• [EXERCISE DETAILS] Go through the material line by line and copy each one with the word "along".

○ ○ ○ ○ ○

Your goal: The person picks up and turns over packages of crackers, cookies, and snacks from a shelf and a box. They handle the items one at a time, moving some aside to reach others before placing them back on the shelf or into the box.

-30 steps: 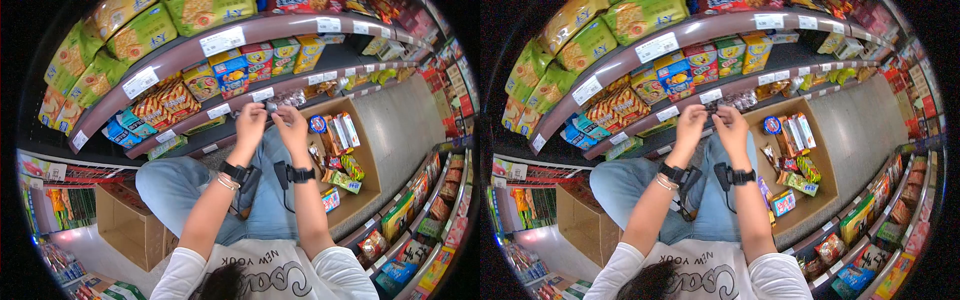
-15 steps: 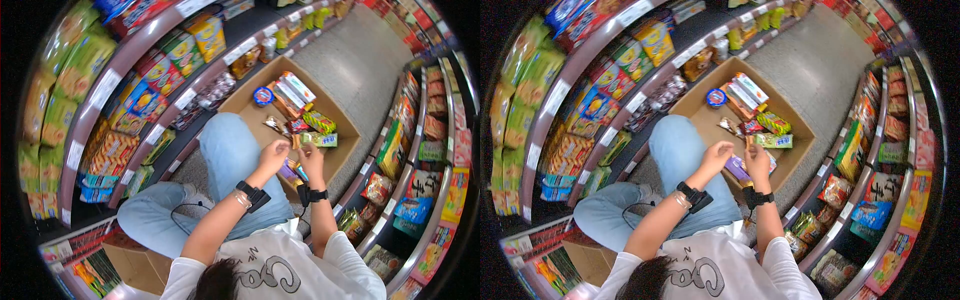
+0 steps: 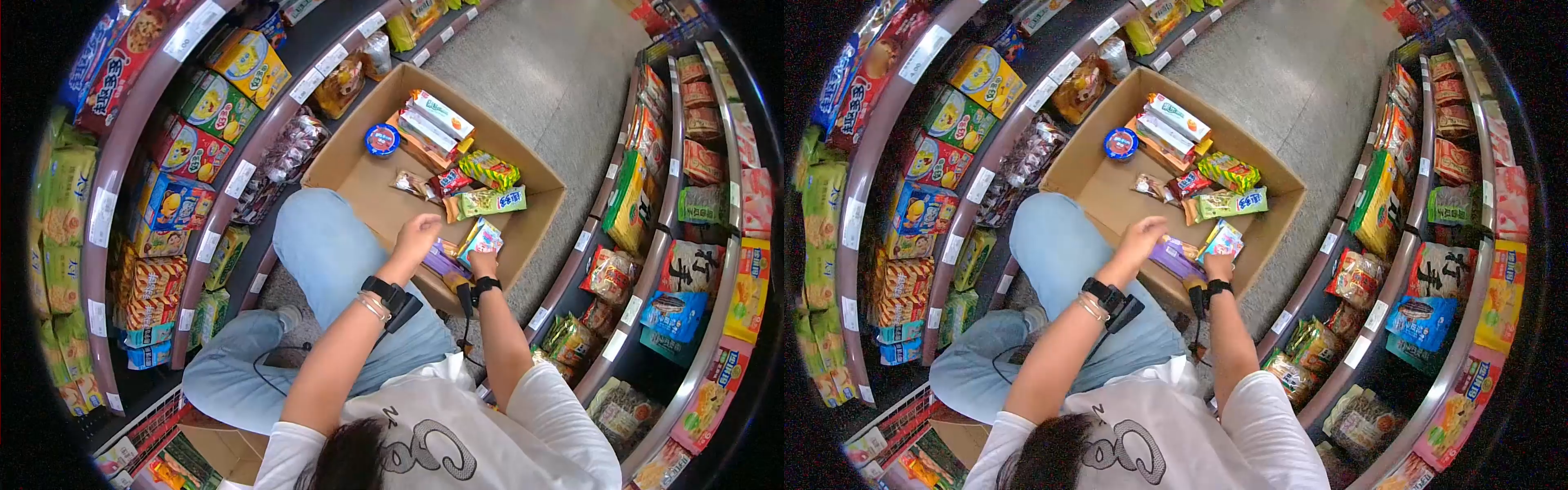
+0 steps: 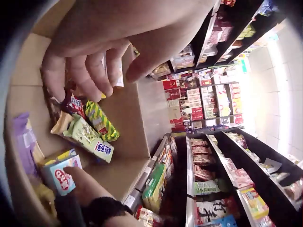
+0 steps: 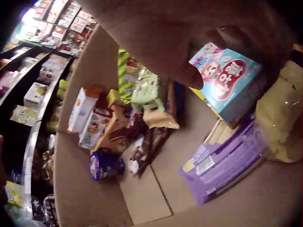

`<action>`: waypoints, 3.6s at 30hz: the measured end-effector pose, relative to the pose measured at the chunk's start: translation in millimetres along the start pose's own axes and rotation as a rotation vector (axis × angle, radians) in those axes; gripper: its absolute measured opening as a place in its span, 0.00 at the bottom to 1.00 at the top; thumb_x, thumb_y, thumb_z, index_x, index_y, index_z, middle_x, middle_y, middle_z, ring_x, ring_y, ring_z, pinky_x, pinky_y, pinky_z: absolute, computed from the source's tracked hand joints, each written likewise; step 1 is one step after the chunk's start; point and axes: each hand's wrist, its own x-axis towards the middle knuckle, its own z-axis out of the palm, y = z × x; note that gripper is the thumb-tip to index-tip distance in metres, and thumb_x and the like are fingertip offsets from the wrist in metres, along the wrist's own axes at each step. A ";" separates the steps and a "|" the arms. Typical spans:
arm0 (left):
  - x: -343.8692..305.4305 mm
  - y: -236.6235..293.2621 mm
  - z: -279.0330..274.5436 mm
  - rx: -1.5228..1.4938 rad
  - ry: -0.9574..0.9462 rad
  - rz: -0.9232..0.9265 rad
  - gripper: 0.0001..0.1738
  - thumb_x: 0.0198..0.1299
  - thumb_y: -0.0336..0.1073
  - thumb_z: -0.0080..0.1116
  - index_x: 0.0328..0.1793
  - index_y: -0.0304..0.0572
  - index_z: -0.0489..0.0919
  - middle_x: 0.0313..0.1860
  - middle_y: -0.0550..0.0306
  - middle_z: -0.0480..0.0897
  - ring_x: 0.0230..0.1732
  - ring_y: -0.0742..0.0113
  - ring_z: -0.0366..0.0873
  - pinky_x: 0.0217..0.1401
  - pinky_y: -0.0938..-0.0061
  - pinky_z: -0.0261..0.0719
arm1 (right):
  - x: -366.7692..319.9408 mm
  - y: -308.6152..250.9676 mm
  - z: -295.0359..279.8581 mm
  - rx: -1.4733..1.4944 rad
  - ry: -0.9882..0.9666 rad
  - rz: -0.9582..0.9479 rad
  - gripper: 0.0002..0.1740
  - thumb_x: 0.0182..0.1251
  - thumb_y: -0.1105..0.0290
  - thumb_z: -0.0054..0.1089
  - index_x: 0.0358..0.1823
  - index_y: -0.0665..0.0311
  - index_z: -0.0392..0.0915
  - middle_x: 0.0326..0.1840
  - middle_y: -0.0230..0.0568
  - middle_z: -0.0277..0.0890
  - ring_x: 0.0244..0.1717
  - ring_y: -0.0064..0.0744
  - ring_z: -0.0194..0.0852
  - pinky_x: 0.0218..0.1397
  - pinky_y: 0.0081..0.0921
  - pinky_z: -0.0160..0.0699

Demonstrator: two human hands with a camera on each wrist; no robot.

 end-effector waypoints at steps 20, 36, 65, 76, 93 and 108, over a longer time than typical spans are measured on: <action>4.8 16.5 -12.6 -0.135 -0.042 -0.303 0.18 0.65 0.45 0.53 0.59 0.53 0.75 0.49 0.65 0.80 0.48 0.72 0.76 0.52 0.67 0.72 | 48.2 3.7 14.6 0.117 -0.029 0.202 0.62 0.35 0.43 0.74 0.65 0.82 0.57 0.67 0.62 0.60 0.67 0.52 0.61 0.68 0.36 0.65; -49.1 75.3 -123.6 -0.471 0.070 0.110 0.21 0.66 0.42 0.55 0.62 0.45 0.73 0.57 0.58 0.76 0.53 0.64 0.74 0.59 0.66 0.72 | -141.9 -113.2 -91.9 0.295 -0.102 -1.058 0.52 0.37 0.65 0.77 0.66 0.71 0.59 0.61 0.54 0.66 0.63 0.44 0.66 0.65 0.36 0.66; -239.1 2.6 -300.8 -0.634 0.293 0.442 0.23 0.57 0.30 0.67 0.55 0.41 0.68 0.51 0.54 0.78 0.54 0.69 0.76 0.57 0.71 0.75 | -399.9 -209.1 76.2 0.548 -1.182 -0.956 0.22 0.66 0.75 0.60 0.60 0.72 0.66 0.51 0.43 0.76 0.53 0.27 0.75 0.55 0.23 0.76; -245.0 6.9 -300.7 -0.634 0.372 0.468 0.15 0.69 0.42 0.54 0.52 0.41 0.71 0.47 0.57 0.80 0.50 0.73 0.78 0.53 0.75 0.76 | -408.7 -200.7 86.1 0.512 -1.201 -1.002 0.22 0.67 0.72 0.60 0.60 0.72 0.67 0.50 0.43 0.77 0.50 0.26 0.77 0.52 0.22 0.77; -228.9 -7.0 -300.3 -0.313 0.607 0.586 0.28 0.68 0.44 0.55 0.69 0.35 0.68 0.58 0.53 0.77 0.57 0.70 0.74 0.60 0.74 0.72 | -421.2 -185.8 91.3 0.408 -1.334 -1.143 0.39 0.59 0.81 0.65 0.71 0.66 0.56 0.62 0.40 0.70 0.61 0.31 0.70 0.62 0.30 0.73; -235.8 -9.6 -308.8 -0.606 0.463 0.606 0.23 0.68 0.41 0.56 0.63 0.37 0.71 0.53 0.57 0.79 0.53 0.74 0.76 0.57 0.75 0.74 | -404.1 -180.5 102.5 0.126 -0.634 -1.521 0.38 0.60 0.76 0.66 0.71 0.65 0.59 0.69 0.48 0.66 0.66 0.34 0.67 0.60 0.33 0.72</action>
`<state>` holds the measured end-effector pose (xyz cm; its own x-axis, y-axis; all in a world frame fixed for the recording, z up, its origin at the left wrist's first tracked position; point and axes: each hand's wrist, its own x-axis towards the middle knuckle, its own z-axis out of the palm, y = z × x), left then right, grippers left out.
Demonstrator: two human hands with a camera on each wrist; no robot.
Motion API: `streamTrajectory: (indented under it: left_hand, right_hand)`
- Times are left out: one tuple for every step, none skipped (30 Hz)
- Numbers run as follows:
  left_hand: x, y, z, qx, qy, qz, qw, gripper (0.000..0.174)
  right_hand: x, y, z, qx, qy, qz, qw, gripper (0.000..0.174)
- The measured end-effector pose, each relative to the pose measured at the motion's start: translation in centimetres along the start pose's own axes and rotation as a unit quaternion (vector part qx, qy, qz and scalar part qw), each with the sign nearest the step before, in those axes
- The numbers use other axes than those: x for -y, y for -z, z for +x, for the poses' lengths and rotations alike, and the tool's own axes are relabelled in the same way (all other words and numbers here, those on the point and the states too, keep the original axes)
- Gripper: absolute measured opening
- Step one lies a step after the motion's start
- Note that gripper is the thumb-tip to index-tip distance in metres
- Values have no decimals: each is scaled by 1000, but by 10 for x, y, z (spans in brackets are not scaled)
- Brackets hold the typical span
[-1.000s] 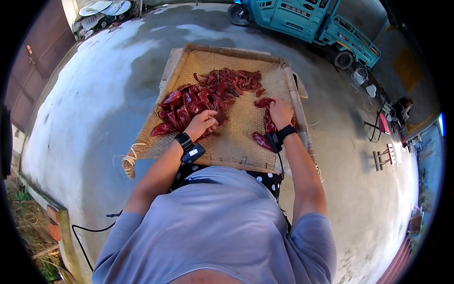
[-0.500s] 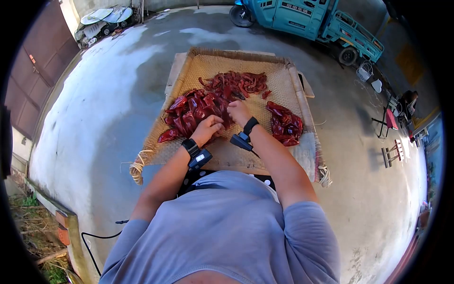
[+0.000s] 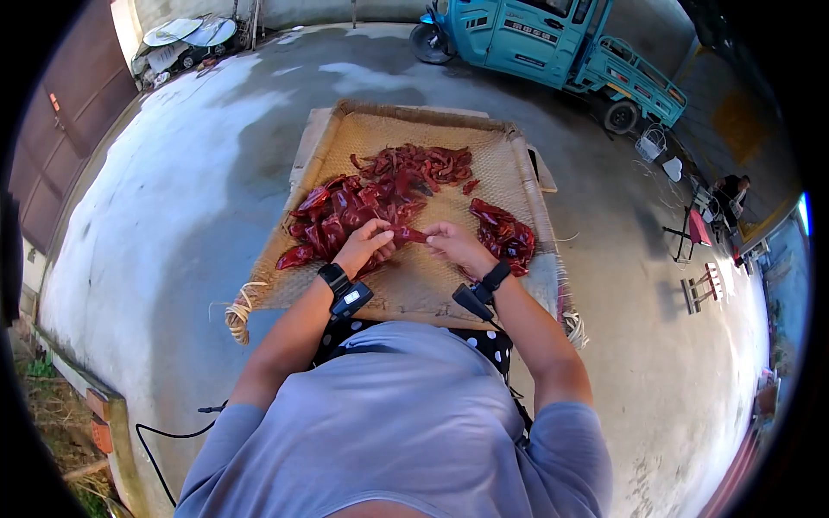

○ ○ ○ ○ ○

• [EXPECTED OUTPUT]
`<action>`: waypoints, 3.6s at 30hz: the measured end-effector pose, relative to the pose measured at the chunk's start: translation in millimetres along the start pose's own axes and rotation as a rotation vector (axis × angle, radians) in those axes; gripper: its absolute measured opening as a place in its span, 0.00 at the bottom to 1.00 at the top; thumb_x, thumb_y, thumb_z, index_x, index_y, index_z, middle_x, middle_y, middle_z, ring_x, ring_y, ring_z, pinky_x, pinky_y, pinky_z: absolute, computed from the source's tracked hand joints, each written likewise; step 1 is one step after the chunk's start; point and axes: each hand's wrist, its own x-axis towards the middle knuckle, its own z-axis out of the palm, y = z × x; note that gripper is the thumb-tip to index-tip distance in metres, and thumb_x and the like are fingertip offsets from the wrist in metres, along the wrist's own axes at each step. A ";" separates the steps and a "|" the arms. Typical spans:
- The measured end-effector pose, each relative to the pose measured at the motion's start: translation in centimetres along the start pose's own axes and rotation as a unit quaternion (vector part qx, qy, qz and scalar part qw), each with the sign nearest the step before, in those axes

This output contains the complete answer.